Drs. Olga and Igor Kovalchuk at the University of Lethbridge, in collaboration with researchers at Qiqihar Medical University in China, the University of Michigan and Boston University, have shown for the first time that interactions between microRNAs, which are very small ribonucleic acid molecules, and transfer RNA (tRNA) can affect cell reproduction and cell death.
“This is the first time that anybody has shown such interaction is possible, that it is actually functional, that it regulates biological processes and also the processes that contribute to cancer,” says Dr. Olga Kovalchuk, a U of L biology professor. “These processes are pivotal for cancer because cancer cells get unlimited capacity to divide and no capacity to die. If you manipulate the levels of these RNAs, you affect these processes.”
The study, which was conducted over several years, was recently published in the Proceedings of the Natural Academy of Sciences of the United States of America (PNAS).
Deoxyribonucleic acid (DNA) contains genetic instructions used in the development and functioning of an organism. Genes tell a cell to make certain proteins. DNA and ribonucleic acid (RNA) work together to produce these proteins as part of a process called gene expression. RNA molecules can be of the coding variety, where they encode a protein, or the non-coding variety, which does not encode protein. Coding RNAs produce proteins that are involved in a variety of cellular processes, such as cell division, cell maintenance and cell metabolism, just to name a few.
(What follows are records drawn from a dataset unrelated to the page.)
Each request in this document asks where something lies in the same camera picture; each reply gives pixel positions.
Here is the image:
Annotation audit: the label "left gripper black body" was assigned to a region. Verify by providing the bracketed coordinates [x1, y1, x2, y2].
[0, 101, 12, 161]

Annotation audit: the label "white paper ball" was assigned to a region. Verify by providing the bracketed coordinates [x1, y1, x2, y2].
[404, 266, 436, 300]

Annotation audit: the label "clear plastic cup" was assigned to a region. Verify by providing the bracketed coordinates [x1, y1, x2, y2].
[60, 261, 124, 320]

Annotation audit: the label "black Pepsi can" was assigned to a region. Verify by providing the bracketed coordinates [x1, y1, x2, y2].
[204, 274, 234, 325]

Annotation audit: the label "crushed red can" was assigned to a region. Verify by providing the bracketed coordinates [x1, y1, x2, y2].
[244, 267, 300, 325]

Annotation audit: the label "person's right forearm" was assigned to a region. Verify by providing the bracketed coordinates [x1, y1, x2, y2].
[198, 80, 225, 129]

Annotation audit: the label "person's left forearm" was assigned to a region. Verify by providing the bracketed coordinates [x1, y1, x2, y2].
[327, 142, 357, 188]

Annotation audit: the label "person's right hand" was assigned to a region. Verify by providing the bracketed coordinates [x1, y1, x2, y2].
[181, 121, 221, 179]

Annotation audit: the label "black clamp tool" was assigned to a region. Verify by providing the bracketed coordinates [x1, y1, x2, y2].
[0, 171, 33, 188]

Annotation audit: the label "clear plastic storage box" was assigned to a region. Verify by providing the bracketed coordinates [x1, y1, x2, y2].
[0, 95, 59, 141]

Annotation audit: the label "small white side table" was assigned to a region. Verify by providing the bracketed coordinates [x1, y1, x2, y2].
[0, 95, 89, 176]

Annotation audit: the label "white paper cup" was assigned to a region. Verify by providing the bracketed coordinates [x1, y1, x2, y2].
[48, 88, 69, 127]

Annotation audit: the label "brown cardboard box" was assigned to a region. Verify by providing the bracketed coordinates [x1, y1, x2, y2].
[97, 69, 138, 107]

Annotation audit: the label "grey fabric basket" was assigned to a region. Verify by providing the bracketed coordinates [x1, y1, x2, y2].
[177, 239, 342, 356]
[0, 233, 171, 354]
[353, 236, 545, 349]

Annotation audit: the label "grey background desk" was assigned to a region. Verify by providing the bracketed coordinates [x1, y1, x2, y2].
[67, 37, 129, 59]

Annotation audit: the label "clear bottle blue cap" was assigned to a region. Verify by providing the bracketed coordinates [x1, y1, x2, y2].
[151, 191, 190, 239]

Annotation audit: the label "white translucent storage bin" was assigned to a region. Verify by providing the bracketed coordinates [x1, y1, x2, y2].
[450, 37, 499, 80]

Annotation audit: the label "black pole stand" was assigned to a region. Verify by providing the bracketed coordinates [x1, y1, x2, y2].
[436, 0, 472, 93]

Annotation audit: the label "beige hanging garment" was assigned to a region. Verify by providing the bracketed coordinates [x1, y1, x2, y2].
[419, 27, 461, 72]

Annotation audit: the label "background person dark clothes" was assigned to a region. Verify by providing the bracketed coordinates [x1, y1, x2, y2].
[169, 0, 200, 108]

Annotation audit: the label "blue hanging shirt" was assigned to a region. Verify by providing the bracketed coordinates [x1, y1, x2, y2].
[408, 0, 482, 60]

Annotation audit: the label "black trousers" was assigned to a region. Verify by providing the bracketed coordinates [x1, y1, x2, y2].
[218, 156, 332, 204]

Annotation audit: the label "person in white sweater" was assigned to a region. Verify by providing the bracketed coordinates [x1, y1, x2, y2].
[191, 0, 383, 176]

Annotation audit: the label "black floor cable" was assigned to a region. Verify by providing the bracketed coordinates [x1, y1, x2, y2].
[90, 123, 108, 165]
“For a long time, we thought only coding RNAs were important,” says Kovalchuk. “But then it was discovered that there are small RNAs called microRNAs. They do not code proteins but they can interfere with the production of proteins. Sometimes, there may be a lot of RNA but the protein isn’t being produced because these small molecules are interfering. They are helping to fine-tune this process of gene expression.”
Scientists previously concluded that microRNAs only interact with coding RNAs called messenger RNAs (mRNAs) and interfere with full expression of genes.
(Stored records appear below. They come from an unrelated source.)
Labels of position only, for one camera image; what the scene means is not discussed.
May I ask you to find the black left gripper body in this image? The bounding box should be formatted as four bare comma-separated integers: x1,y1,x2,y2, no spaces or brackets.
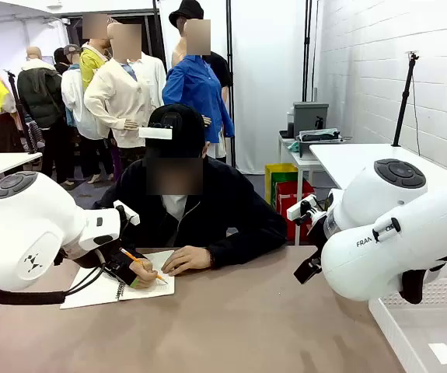
104,248,138,288

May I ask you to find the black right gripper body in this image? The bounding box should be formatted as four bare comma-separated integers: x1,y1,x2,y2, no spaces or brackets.
306,218,332,258

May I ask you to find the orange pencil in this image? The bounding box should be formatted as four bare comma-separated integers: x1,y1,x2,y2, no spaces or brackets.
120,247,169,285

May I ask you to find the white spiral notebook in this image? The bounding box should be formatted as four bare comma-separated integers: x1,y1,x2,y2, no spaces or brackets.
59,249,176,310

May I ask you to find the person left forearm black sleeve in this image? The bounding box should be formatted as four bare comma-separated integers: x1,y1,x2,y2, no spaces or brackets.
206,227,288,270

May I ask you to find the person right forearm black sleeve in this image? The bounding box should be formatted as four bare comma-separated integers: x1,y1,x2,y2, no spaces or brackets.
120,225,158,260

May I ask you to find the person right hand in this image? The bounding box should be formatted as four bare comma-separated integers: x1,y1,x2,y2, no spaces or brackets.
128,258,160,290

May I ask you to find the person left hand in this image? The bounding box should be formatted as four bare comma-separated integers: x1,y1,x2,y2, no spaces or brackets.
160,245,213,277

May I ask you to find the yellow shopping bag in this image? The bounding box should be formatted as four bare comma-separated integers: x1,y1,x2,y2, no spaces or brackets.
264,162,299,207

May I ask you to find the small white side table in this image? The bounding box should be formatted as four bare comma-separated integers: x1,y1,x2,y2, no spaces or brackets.
278,134,327,246

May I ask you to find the large white table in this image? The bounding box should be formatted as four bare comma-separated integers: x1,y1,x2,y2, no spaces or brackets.
309,143,447,192

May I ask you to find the person black jacket torso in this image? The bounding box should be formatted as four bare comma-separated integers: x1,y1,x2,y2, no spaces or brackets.
93,157,288,270

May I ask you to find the grey box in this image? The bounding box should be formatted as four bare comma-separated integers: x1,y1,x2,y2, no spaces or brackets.
292,101,330,139

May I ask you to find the white perforated plastic basket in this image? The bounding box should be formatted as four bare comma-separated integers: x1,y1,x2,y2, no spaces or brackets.
368,277,447,373

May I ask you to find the black baseball cap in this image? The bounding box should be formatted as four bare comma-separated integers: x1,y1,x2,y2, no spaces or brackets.
145,103,208,159

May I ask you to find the white table with leg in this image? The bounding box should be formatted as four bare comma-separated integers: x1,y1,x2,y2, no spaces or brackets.
0,152,44,187

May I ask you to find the flat white paper slip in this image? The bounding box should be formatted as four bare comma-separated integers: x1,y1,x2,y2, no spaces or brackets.
428,342,447,366

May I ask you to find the cream cardigan mannequin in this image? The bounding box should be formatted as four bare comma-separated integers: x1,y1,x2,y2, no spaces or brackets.
83,23,155,149

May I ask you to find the dark puffer jacket mannequin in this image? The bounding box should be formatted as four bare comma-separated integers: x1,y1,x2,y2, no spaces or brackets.
16,46,68,183

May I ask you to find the blue shirt mannequin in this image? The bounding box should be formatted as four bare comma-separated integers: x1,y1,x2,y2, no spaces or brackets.
162,19,236,160

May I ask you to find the white shirt mannequin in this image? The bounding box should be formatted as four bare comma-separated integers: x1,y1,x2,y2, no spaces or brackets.
128,52,168,110

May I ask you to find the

“For quite some time, it was shown that only this specific interaction was possible, that microRNAs can only work with mRNAs,” says Kovalchuk. “By doing so, they can actually control cell division, cell death and malignant transformation. They are very powerful regulators even though they are small.”
Kovalchuk and her colleagues decided to examine one of the best-known microRNAs—a molecule called miRNA-34a which governs some key processes involved in cancer—and found it interacts with a small molecule —tRNAiMet — called initiator tRNA (transfer RNA) methionine.
“This was the first time anybody has shown that microRNAs can interact with other RNA molecules, especially tRNAs,” says Kovalchuk. “We had a lot of work to do to prove that the two actually interact with each other. It has functional consequences when this miRNA-34a interacts with tRNAiMet, affecting cell proliferation, cell-cycle arrest and levels of cell death.”
The study was conducted using a breast cancer model and the researchers are now looking at other types of cancers, specifically focusing on pediatric malignancies. Publication of the study opens the door to numerous other projects, including several articles already in the pipeline, and further collaborations.
“It has already started to garner attention and it will serve as a foundation for the big translational initiative, that is, taking results shown in a lab into a clinical setting,” says Kovalchuk. “If we show results with a couple of other cancers, we will have the potential to discuss the possibility of clinical trials and the therapeutic value of these molecules.”